End-to-End Data Analysis Agent (DeepSeek-OCR + vLLM)
Drop in a PDF report or a table image: DeepSeek-OCR turns it into structured data, the FastAPI backend runs analysis, charts get auto-generated. OCR / analysis / visualization are three swappable layers.
This is the "no more manual Excel" workflow: feed in a PDF or screenshot of tabular data, get back analysis and charts. DeepSeek-OCR-2 handles the parsing (much better than legacy OCR on financial / scientific tables), a FastAPI backend orchestrates analysis + visualization generation, and vLLM keeps the OCR model serving at production latency.
Three layers, swappable
backend/
├── core/
│ ├── ocr/ # DeepSeek-OCR-2 client + table-structure extraction
│ ├── analysis/ # pandas-style stats + LLM-driven summarization
│ └── visualization/ # matplotlib / plotly chart generation
├── services/
│ ├── ocr_service.py
│ ├── analysis_service.py
│ ├── visualization_service.py
│ └── integration_service.py # top-level orchestrator
├── api/ # FastAPI routes
└── main.py
Each layer is one service module + one core implementation. Want to swap DeepSeek-OCR for
PaddleOCR-VL? Replace core/ocr/ and services/ocr_service.py keeps its interface. Want to add D3
charts? Drop another renderer into core/visualization/.
Why DeepSeek-OCR-2 specifically
Tables in real-world PDFs (财报, 论文, lab reports) break legacy OCR — merged cells, multi-line headers, footnotes mixed into rows.
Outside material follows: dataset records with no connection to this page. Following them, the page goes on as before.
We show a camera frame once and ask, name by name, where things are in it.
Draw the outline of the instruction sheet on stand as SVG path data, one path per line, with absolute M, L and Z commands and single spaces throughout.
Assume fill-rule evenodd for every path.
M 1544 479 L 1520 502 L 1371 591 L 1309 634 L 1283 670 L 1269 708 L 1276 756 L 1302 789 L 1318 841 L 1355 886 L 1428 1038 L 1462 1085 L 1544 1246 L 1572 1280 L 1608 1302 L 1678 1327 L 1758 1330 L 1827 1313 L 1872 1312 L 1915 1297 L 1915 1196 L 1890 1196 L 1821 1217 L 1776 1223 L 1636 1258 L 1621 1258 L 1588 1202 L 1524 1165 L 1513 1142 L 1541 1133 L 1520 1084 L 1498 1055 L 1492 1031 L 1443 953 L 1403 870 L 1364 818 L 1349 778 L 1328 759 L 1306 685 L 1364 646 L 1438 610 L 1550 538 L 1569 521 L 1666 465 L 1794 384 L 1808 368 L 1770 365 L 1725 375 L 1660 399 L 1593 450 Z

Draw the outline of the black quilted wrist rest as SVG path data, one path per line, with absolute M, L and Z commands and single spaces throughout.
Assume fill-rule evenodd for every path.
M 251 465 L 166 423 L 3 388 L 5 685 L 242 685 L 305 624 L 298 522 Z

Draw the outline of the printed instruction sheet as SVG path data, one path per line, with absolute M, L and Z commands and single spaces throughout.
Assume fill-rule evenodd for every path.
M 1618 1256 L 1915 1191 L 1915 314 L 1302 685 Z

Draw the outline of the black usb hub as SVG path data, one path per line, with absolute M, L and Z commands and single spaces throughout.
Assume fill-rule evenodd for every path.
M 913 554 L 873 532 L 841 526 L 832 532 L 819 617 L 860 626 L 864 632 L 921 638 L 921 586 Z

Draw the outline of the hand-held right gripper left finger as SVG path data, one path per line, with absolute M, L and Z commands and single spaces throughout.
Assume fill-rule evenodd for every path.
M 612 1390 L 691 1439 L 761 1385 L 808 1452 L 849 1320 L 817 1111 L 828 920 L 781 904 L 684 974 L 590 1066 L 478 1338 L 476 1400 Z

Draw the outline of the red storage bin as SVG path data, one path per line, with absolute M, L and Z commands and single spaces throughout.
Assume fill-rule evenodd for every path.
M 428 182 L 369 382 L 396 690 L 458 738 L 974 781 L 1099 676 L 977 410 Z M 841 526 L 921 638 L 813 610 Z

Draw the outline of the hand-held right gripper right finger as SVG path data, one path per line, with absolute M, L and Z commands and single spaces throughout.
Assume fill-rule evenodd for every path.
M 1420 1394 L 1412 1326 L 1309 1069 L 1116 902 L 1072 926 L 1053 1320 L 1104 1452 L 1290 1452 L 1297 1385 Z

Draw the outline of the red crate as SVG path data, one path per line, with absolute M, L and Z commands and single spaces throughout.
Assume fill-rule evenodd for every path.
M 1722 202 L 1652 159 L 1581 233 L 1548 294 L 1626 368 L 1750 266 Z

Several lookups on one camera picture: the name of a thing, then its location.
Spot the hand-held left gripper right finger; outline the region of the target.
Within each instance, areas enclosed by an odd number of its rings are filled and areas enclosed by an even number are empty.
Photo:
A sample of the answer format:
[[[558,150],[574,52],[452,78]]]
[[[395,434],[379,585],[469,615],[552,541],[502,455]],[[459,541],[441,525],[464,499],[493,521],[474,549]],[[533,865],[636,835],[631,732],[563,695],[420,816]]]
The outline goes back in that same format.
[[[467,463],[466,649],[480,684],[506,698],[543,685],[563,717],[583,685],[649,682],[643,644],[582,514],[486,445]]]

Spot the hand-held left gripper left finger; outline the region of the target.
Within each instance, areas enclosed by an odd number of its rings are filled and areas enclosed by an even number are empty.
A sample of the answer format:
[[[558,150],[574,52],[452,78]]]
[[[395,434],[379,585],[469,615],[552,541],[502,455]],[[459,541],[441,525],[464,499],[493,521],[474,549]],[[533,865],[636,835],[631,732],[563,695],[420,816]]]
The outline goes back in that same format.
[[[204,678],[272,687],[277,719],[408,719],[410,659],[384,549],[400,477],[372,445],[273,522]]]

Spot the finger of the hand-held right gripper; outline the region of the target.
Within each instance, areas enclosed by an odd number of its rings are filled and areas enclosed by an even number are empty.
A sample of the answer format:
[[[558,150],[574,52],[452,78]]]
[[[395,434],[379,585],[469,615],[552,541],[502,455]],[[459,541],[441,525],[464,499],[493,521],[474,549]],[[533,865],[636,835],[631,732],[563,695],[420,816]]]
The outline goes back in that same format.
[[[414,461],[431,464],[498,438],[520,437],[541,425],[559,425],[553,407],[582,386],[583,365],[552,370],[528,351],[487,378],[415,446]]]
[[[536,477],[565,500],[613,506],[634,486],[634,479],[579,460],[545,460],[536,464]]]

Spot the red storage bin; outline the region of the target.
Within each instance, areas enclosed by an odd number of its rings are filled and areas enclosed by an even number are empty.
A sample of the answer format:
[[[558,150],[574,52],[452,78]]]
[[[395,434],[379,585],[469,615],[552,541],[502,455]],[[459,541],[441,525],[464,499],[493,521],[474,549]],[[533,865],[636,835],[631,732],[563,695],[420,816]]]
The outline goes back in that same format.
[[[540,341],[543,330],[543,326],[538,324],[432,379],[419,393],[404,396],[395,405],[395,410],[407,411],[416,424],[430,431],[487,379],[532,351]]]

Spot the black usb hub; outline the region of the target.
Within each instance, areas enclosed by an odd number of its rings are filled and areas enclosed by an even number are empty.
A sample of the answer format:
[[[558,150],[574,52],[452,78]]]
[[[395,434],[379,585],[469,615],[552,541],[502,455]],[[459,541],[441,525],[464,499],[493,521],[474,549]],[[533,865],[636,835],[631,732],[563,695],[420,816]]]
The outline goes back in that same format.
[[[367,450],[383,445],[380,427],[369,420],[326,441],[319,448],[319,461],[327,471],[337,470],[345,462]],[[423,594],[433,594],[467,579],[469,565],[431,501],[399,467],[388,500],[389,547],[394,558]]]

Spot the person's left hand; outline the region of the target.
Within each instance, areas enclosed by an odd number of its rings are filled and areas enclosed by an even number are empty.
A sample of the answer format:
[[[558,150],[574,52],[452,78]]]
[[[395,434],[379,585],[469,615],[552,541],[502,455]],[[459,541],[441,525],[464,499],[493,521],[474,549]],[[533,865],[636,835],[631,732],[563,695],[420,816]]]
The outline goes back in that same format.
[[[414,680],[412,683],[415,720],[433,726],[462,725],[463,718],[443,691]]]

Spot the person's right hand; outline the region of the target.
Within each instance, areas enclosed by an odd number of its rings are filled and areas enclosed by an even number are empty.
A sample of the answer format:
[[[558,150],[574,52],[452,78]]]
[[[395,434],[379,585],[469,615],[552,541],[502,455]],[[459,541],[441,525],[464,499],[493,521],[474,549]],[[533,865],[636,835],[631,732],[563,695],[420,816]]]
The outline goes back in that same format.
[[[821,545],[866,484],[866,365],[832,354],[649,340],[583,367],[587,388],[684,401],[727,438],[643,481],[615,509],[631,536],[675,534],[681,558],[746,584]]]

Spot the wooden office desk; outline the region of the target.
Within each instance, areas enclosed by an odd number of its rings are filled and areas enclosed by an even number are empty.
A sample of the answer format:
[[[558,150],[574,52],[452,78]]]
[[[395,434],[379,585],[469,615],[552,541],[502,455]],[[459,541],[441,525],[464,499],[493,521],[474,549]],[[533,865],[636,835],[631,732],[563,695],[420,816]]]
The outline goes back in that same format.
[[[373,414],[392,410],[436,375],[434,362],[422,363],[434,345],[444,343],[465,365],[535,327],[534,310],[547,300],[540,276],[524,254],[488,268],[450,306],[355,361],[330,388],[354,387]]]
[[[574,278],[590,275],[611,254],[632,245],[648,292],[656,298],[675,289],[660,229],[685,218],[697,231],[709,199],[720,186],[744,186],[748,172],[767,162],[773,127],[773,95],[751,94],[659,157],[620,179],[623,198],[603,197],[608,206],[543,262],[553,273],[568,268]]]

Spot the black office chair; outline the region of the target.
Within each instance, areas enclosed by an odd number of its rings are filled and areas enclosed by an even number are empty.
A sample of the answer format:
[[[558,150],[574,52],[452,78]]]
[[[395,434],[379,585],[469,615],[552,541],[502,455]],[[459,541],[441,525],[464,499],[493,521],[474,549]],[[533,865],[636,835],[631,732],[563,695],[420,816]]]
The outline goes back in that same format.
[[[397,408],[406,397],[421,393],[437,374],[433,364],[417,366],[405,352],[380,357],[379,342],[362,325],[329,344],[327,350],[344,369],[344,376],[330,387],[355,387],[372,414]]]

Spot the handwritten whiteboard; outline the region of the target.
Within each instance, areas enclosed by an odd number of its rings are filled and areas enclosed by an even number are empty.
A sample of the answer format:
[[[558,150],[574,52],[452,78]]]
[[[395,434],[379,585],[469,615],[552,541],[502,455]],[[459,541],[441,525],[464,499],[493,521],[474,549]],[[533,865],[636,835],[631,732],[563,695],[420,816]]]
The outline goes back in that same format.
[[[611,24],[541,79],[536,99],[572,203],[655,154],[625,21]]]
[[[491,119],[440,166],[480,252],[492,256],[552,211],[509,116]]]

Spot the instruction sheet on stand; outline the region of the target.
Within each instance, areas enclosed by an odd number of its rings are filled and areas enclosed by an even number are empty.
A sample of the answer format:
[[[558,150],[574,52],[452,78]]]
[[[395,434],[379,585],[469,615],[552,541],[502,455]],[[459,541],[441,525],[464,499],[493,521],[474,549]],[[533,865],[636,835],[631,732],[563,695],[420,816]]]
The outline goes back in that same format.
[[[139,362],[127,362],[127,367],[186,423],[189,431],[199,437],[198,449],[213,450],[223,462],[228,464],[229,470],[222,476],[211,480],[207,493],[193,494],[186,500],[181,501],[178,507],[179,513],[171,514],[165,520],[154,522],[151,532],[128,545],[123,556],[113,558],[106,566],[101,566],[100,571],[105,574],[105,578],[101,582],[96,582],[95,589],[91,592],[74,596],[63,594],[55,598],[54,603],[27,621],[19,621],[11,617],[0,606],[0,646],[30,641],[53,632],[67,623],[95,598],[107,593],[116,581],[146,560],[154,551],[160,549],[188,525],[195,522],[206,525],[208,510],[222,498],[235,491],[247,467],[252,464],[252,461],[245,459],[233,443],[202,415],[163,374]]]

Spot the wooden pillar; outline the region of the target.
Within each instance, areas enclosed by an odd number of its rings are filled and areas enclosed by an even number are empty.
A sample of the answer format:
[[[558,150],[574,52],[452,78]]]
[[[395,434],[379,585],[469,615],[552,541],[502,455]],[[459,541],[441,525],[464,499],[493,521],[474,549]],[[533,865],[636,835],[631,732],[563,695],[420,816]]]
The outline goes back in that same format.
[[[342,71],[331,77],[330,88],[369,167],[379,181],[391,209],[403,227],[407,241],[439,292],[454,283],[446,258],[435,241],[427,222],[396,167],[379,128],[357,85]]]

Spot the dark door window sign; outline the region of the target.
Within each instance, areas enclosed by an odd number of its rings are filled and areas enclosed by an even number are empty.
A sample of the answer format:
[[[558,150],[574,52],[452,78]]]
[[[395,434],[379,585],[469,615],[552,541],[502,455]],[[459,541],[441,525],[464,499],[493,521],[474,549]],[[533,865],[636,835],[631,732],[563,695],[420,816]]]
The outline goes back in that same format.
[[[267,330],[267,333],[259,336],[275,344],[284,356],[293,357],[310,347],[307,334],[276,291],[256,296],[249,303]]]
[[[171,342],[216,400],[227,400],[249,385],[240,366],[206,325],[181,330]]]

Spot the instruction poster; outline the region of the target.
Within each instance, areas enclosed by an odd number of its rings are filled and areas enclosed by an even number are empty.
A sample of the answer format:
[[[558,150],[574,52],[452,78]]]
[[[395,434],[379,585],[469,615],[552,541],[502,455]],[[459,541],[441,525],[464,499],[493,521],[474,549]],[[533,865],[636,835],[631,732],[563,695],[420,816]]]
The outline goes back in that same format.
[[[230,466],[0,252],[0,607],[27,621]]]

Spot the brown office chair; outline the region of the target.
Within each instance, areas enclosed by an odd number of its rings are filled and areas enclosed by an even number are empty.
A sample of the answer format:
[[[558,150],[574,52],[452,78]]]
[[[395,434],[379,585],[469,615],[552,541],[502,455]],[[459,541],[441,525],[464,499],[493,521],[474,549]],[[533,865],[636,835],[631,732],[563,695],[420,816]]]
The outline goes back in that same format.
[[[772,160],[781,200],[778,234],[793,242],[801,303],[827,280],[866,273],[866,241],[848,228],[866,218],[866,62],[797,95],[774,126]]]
DeepSeek-OCR-2 ships with dedicated table-structure recognition that emits cells with row/col coordinates, not just text — making downstream pandas ingestion painless.
vLLM for serving
OCR runs in a real-time loop (user uploads → reads → analyzes → renders), so latency matters. vLLM gets the OCR model from ~3s/page (raw transformers) to ~0.6s/page on the same GPU through continuous batching.
What this signals
- You design layered AI systems, not monoliths — each capability (OCR / analysis / viz) is one service + one core
- You pick the right OCR for the job — table-structure-aware (DeepSeek-OCR-2) over plain text-only OCR
- You care about inference latency — vLLM serving instead of raw transformers
What the demo replays
The interactive demo replays the three-layer pipeline on a sample financial table: ocr_service parses cells with coordinates → analysis_service computes KPIs and flags anomalies → visualization_service lets the LLM pick the chart type, then renders it. It shows the real per-layer behavior of core/ocr · core/analysis · core/visualization — no live vLLM/LLM calls.